WHAT THE TASK ASKS –
Given the entries that follow, write out exactly the lines starting at the one containing "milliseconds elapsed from" and ending at the one containing "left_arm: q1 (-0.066", both ends included, and only those.

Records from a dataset
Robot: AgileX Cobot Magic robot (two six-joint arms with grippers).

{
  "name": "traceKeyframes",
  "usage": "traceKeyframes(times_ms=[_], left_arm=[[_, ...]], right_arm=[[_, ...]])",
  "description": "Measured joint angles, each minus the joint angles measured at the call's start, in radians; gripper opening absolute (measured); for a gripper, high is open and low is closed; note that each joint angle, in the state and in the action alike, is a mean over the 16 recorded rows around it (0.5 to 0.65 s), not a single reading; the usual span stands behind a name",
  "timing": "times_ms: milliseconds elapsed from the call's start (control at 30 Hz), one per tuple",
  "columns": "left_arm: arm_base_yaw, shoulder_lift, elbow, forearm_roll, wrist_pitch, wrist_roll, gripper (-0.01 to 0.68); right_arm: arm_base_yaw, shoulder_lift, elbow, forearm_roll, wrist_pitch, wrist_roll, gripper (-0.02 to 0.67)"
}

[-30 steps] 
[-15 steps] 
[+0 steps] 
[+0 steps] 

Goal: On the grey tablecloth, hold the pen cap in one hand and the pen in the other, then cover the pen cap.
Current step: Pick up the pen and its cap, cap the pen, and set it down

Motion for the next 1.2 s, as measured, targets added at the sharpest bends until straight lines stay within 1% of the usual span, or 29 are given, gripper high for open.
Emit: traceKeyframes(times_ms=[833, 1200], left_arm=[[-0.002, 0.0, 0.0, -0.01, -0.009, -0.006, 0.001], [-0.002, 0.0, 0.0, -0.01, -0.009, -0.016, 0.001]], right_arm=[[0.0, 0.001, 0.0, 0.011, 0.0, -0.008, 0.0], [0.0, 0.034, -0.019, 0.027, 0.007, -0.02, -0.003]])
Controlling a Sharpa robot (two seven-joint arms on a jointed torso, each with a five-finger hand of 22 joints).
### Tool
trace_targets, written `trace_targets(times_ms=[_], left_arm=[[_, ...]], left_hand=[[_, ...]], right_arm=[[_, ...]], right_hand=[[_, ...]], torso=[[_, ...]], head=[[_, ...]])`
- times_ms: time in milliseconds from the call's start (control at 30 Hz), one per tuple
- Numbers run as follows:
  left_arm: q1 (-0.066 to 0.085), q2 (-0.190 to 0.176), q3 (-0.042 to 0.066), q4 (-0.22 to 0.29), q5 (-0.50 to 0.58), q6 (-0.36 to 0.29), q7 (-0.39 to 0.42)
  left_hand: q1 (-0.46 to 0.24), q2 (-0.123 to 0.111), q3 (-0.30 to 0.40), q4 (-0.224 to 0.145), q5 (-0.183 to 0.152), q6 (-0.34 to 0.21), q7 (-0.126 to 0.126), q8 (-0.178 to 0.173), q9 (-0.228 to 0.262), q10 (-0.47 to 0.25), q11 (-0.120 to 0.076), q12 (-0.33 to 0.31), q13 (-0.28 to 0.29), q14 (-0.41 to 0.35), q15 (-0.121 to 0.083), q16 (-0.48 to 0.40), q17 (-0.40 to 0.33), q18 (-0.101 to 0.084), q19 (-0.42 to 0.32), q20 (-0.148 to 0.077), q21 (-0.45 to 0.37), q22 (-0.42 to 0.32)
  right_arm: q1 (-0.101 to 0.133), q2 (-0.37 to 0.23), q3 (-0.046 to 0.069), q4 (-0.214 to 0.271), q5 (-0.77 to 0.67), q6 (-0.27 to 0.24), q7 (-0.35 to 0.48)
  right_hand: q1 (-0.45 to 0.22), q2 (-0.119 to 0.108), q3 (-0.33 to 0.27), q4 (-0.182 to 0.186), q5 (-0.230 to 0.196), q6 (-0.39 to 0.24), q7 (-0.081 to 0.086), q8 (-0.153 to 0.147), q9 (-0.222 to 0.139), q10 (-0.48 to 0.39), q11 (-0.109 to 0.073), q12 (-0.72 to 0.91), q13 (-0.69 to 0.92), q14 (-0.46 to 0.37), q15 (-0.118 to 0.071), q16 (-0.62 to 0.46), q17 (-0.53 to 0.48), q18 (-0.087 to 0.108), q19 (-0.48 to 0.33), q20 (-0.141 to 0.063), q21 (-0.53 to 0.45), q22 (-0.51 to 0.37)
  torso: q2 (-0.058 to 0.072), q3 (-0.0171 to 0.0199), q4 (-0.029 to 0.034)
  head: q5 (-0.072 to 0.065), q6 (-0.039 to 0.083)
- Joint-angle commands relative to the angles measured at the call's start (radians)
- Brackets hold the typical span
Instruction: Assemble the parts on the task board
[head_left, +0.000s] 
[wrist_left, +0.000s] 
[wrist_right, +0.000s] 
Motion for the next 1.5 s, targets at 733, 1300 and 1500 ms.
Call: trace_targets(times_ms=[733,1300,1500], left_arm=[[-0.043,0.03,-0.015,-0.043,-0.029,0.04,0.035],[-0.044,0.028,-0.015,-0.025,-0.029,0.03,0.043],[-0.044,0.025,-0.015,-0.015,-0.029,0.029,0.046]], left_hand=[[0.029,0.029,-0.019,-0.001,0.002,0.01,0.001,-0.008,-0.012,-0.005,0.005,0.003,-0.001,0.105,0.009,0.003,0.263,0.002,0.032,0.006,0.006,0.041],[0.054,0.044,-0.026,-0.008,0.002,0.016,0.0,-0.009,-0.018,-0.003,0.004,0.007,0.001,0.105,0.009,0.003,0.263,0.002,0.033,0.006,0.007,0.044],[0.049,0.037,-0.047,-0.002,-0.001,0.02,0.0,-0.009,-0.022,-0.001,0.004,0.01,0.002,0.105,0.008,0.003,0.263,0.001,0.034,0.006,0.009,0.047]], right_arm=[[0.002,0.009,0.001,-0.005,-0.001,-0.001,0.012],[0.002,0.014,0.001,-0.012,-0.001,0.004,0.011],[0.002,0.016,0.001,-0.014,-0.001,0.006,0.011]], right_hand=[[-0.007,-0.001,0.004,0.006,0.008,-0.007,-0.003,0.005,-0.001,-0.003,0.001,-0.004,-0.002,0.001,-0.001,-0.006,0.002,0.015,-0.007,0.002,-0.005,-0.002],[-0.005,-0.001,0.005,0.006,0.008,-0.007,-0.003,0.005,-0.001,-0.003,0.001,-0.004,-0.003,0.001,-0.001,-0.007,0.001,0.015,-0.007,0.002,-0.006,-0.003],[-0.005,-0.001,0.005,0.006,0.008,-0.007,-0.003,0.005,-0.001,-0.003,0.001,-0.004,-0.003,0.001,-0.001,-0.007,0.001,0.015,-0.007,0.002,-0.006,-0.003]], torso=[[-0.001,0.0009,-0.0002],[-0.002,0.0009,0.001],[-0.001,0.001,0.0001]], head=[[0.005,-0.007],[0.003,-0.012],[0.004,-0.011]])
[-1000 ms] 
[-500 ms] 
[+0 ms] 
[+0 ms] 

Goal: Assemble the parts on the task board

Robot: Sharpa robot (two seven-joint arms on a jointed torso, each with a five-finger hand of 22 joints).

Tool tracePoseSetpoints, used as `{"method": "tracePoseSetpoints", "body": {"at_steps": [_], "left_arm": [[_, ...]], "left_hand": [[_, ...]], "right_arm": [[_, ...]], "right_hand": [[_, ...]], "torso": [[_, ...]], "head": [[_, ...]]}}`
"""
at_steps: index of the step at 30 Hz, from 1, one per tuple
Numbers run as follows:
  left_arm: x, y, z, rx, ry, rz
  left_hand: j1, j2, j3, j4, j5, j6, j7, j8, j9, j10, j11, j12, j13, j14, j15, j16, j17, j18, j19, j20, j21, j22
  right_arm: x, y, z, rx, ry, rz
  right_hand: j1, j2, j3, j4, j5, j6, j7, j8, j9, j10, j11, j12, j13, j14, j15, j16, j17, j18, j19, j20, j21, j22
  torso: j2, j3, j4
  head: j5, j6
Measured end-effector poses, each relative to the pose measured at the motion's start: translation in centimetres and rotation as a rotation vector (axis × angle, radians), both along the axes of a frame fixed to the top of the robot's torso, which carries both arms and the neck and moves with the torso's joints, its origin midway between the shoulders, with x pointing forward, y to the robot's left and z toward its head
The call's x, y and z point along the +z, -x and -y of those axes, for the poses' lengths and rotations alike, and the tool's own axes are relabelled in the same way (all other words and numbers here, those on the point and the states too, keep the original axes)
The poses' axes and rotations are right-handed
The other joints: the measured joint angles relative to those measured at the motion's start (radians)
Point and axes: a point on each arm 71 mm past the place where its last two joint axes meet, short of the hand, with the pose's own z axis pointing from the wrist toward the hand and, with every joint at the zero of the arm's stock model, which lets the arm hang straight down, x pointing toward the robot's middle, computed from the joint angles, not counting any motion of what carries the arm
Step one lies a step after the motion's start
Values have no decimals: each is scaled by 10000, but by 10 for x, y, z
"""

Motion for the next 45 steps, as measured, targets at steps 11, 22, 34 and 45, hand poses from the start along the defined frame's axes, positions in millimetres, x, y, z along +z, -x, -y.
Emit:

OUTPUT FOR THIS TASK –
  "timing": "times_ms: milliseconds elapsed from the call's start (control at 30 Hz), one per tuple",
  "columns": "left_arm: arm_base_yaw, shoulder_lift, elbow, forearm_roll, wrist_pitch, wrist_roll, gripper (-0.01 to 0.68); right_arm: arm_base_yaw, shoulder_lift, elbow, forearm_roll, wrist_pitch, wrist_roll, gripper (-0.02 to 0.67)"
}

[-30 steps] 
[-15 steps] 
[+0 steps] 
[+0 steps] 

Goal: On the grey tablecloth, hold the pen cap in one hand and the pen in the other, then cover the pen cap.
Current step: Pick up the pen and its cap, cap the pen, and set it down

Motion for the next 1.2 s, as measured, targets added at the sharpest bends until straight lines stay within 1% of the usual span, or 29 are given, gripper high for open.
Emit: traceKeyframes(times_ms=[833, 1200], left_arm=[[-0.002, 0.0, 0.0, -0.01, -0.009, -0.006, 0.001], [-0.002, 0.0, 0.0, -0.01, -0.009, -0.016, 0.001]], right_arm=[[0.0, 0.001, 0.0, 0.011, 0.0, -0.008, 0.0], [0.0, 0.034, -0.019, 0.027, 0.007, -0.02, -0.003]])
Controlling a Sharpa robot (two seven-joint arms on a jointed torso, each with a five-finger hand of 22 joints).
### Tool
trace_targets, written `trace_targets(times_ms=[_], left_arm=[[_, ...]], left_hand=[[_, ...]], right_arm=[[_, ...]], right_hand=[[_, ...]], torso=[[_, ...]], head=[[_, ...]])`
- times_ms: time in milliseconds from the call's start (control at 30 Hz), one per tuple
- Numbers run as follows:
  left_arm: q1 (-0.066 to 0.085), q2 (-0.190 to 0.176), q3 (-0.042 to 0.066), q4 (-0.22 to 0.29), q5 (-0.50 to 0.58), q6 (-0.36 to 0.29), q7 (-0.39 to 0.42)

No more output is needed here.